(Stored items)
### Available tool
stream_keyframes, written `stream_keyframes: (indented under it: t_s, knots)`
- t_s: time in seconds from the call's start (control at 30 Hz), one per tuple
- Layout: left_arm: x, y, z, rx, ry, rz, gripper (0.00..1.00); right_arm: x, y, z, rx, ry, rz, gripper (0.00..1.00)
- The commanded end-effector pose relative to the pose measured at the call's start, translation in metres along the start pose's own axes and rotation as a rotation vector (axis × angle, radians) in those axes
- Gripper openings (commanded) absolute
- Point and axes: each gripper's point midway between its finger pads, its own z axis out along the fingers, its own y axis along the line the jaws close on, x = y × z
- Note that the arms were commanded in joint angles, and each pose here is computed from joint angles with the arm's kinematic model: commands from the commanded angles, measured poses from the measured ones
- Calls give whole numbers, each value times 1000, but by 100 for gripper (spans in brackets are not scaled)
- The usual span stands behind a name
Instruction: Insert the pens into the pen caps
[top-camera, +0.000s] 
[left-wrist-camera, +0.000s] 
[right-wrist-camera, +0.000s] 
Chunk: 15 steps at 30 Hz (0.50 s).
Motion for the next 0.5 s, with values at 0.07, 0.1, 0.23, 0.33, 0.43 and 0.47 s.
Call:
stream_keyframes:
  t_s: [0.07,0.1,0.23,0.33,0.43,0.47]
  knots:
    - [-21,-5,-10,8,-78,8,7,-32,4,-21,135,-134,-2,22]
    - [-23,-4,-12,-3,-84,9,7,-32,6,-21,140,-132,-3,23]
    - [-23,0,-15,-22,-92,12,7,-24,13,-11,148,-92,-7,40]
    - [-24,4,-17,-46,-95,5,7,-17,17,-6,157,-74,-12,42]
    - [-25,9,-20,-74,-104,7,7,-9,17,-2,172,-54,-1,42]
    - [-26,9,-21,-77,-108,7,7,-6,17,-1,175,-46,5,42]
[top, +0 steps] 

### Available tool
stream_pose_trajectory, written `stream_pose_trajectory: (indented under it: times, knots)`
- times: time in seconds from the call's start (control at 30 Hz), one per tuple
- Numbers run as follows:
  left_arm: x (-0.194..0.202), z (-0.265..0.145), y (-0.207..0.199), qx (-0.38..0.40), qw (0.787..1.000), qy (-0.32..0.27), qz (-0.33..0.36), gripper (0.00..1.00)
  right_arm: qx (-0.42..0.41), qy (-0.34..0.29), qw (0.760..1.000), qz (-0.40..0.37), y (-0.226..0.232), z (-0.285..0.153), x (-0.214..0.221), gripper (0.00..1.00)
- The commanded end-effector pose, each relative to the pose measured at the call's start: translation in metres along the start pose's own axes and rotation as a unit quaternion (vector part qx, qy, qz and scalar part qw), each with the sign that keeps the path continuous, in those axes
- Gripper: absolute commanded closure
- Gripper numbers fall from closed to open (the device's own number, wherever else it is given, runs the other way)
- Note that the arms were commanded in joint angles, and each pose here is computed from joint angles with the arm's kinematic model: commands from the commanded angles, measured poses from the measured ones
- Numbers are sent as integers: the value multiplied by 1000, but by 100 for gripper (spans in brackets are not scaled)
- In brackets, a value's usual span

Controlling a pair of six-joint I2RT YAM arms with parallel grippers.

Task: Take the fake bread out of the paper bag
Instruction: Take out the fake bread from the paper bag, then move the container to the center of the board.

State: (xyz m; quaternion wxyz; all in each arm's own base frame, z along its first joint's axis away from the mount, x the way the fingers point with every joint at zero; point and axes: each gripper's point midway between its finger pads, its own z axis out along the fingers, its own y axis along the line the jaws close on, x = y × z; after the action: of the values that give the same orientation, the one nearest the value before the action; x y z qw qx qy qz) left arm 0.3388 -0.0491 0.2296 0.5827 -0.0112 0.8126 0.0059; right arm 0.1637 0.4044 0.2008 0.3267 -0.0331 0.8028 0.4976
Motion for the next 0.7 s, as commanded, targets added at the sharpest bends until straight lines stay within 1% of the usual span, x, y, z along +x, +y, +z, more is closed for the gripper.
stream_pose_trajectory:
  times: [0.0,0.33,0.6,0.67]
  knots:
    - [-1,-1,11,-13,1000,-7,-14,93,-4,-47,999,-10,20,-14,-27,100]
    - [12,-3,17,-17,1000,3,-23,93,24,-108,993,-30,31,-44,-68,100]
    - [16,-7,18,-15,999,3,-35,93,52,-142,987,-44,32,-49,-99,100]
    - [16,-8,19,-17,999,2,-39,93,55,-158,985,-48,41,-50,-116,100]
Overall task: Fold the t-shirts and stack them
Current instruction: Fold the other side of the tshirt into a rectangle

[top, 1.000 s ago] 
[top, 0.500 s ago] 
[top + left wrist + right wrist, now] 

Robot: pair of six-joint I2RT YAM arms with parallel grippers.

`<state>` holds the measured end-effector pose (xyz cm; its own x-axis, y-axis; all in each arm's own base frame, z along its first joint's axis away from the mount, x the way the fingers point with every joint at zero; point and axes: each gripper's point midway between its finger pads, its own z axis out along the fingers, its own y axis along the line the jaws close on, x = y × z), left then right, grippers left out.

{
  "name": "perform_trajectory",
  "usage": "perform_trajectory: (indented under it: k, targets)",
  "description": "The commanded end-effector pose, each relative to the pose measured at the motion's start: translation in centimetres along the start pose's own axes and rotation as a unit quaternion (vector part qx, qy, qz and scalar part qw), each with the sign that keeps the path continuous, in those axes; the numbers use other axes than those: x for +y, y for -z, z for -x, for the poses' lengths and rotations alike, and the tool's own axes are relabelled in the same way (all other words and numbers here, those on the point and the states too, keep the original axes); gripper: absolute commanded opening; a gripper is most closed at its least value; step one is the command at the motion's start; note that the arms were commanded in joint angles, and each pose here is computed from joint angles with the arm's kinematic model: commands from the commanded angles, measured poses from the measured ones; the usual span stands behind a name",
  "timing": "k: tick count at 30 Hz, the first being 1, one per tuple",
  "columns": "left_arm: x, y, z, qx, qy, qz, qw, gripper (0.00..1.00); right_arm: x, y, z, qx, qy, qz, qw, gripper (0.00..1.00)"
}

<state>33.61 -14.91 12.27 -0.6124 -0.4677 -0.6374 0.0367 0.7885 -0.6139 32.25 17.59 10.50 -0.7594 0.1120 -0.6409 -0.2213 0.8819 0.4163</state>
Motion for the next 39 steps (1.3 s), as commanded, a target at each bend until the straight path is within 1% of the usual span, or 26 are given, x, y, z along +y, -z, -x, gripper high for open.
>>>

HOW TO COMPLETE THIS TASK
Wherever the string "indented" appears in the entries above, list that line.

YOUR RESPONSE
stream_keyframes, written `stream_keyframes: (indented under it: t_s, knots)`
stream_pose_trajectory, written `stream_pose_trajectory: (indented under it: times, knots)`
  "usage": "perform_trajectory: (indented under it: k, targets)",

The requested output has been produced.